I too, notice patterns,...it's literally part of my job,...interpreting mechanical ventilator waveform graphics. I garden,...love plants,...flowers,...there is geometric shapes common to many plants. I love macro photography,...you really see it there,...beautiful geometric designs and patterns.

But, as you've pointed out. Behaviors can be highly unpredictable at times,...even if you are really good at interpreting behavior patterns and know someone well. Sometimes you can know pretty much everything about a person in a few days,...and at some point,...sometimes years down the road,...this person will surprise you.
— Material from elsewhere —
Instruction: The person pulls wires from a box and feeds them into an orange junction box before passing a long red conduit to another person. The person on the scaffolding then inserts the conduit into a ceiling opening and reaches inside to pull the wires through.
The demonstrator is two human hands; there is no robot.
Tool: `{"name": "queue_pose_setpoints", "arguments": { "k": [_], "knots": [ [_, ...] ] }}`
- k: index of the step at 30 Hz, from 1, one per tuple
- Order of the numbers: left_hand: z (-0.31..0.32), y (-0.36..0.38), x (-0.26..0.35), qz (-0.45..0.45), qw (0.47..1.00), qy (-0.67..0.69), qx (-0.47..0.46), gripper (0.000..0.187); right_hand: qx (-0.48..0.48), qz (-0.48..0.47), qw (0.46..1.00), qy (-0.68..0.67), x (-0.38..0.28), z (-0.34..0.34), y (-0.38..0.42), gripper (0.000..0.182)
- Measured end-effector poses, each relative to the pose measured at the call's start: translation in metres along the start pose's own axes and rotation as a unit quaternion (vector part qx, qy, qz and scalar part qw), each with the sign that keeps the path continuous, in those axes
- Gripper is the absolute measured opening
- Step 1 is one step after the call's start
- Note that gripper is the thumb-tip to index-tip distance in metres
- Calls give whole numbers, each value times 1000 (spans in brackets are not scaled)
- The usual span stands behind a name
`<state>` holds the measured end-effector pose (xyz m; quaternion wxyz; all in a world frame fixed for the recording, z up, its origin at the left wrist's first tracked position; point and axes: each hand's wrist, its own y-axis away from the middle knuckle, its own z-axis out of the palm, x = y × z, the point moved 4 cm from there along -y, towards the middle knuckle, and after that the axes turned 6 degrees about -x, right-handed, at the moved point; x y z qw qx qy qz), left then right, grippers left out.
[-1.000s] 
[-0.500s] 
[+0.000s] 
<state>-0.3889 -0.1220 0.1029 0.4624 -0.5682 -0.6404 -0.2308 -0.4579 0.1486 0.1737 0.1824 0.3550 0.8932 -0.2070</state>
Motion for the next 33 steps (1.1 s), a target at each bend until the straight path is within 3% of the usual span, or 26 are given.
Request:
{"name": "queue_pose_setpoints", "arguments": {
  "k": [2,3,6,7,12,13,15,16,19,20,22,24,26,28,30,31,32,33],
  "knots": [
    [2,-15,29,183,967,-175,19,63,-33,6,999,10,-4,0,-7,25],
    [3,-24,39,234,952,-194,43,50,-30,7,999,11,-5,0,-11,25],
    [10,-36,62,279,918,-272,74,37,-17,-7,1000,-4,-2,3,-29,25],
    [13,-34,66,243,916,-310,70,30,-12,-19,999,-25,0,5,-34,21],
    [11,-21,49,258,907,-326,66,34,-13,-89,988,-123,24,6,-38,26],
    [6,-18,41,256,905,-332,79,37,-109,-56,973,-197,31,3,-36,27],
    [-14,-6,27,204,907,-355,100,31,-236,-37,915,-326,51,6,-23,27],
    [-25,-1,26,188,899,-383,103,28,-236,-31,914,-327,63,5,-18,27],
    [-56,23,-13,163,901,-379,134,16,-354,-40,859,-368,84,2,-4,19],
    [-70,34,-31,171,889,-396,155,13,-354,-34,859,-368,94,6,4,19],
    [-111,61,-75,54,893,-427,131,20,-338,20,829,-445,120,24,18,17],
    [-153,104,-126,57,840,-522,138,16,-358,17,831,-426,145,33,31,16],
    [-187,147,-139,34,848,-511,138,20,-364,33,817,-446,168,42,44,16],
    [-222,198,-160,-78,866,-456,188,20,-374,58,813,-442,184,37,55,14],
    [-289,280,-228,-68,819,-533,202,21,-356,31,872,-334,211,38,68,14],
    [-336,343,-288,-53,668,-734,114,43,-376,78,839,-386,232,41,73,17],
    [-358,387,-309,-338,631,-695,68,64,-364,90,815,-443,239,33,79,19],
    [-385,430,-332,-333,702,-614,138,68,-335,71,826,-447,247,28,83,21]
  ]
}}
There are things you can control in your life,...someone else's behavior isn't one of them, no matter how controlling and manipulative you are. Best to have that open line of communication in order to reduce that anxiety of "what's next". Just as @Gerald Wilgus implied,...it's sort of like reading the river rapids,...some people like a more exciting ride, risking getting dumped in the drink,...and others prefer a softer and safer ride. Life and relationships can be like that. It's often up to you.
 
Maybe you have a good reason to feel concerned and maybe you don't. Focus on what you can do to change that result- focus on things you can do to improve yourself and not on the individual that is of interest to you. It could be studying something, exercising, accomplishing an errand, or something that improves your independence status if you aren't already there. Something/many things that will help you regardless of the result of your encounter with said woman. This will slowly build your confidence.

It will also make you more ready for the next person that comes along if this one doesn't work out for whatever reason.